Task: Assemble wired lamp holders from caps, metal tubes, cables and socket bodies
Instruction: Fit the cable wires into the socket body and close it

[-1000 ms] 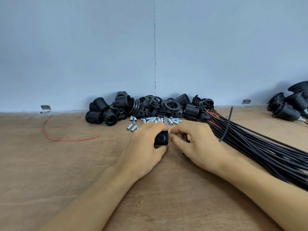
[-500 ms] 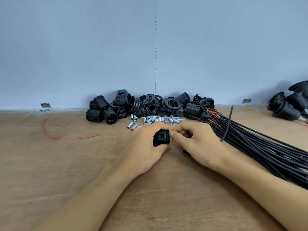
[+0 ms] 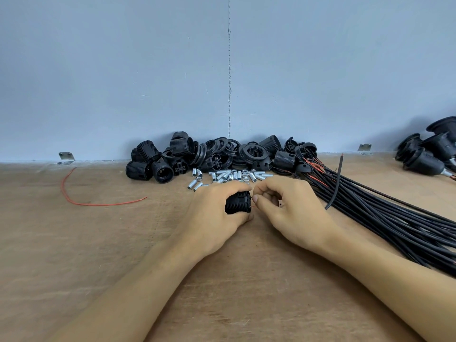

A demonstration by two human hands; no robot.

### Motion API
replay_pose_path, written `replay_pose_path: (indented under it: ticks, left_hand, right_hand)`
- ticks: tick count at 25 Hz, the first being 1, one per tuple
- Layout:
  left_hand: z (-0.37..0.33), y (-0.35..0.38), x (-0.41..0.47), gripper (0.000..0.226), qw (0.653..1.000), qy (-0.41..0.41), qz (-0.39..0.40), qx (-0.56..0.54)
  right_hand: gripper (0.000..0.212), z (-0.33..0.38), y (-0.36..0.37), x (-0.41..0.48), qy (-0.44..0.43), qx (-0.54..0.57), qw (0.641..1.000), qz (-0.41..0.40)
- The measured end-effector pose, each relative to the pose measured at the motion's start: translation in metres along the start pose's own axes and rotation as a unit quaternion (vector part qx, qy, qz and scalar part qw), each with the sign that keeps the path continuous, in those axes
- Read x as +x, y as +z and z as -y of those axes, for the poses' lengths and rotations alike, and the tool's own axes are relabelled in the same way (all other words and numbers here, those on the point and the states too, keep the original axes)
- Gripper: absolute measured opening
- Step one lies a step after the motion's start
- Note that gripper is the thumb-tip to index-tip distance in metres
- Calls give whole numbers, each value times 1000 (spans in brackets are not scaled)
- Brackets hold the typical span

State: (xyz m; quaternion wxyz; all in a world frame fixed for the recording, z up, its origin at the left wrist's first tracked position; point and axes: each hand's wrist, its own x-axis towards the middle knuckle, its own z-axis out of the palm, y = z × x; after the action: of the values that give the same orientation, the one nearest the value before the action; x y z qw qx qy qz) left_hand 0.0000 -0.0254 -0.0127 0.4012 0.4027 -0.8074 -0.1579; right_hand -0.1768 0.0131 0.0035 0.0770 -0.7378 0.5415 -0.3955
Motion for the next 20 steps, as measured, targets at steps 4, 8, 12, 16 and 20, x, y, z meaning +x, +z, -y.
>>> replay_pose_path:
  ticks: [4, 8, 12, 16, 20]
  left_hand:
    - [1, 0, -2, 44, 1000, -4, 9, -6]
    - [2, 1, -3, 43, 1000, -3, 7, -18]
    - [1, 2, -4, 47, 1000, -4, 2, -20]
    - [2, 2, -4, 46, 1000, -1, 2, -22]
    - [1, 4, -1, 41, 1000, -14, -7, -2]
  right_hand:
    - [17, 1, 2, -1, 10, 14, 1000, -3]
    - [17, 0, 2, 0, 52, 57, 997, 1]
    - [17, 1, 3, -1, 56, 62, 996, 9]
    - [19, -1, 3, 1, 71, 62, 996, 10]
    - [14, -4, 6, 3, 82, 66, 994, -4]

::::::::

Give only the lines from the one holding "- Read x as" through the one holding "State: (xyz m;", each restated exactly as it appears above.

* Written response *
- Read x as +x, y as +z and z as -y of those axes, for the poses' lengths and rotations alike, and the tool's own axes are relabelled in the same way (all other words and numbers here, those on the point and the states too, keep the original axes)
- Gripper: absolute measured opening
- Step one lies a step after the motion's start
- Note that gripper is the thumb-tip to index-tip distance in metres
- Calls give whole numbers, each value times 1000 (spans in brackets are not scaled)
- Brackets hold the typical span

State: (xyz m; quaternion wxyz; all in a world frame fixed for the recording, z up, its origin at the left wrist's first tracked position; point and axes: each hand's wrist, its own x-axis towards the middle knuckle, its own z-axis out of the palm, y = z × x; after the action: of the values that give the same orientation, the one nearest the value before the action; x y z qw qx qy qz) left_hand 0.0000 -0.0254 -0.0127 0.4012 0.4027 -0.8074 -0.1579; right_hand -0.1768 0.0131 0.0035 0.0770 -0.7378 0.5415 -0.3955

This exercise calls for no further output.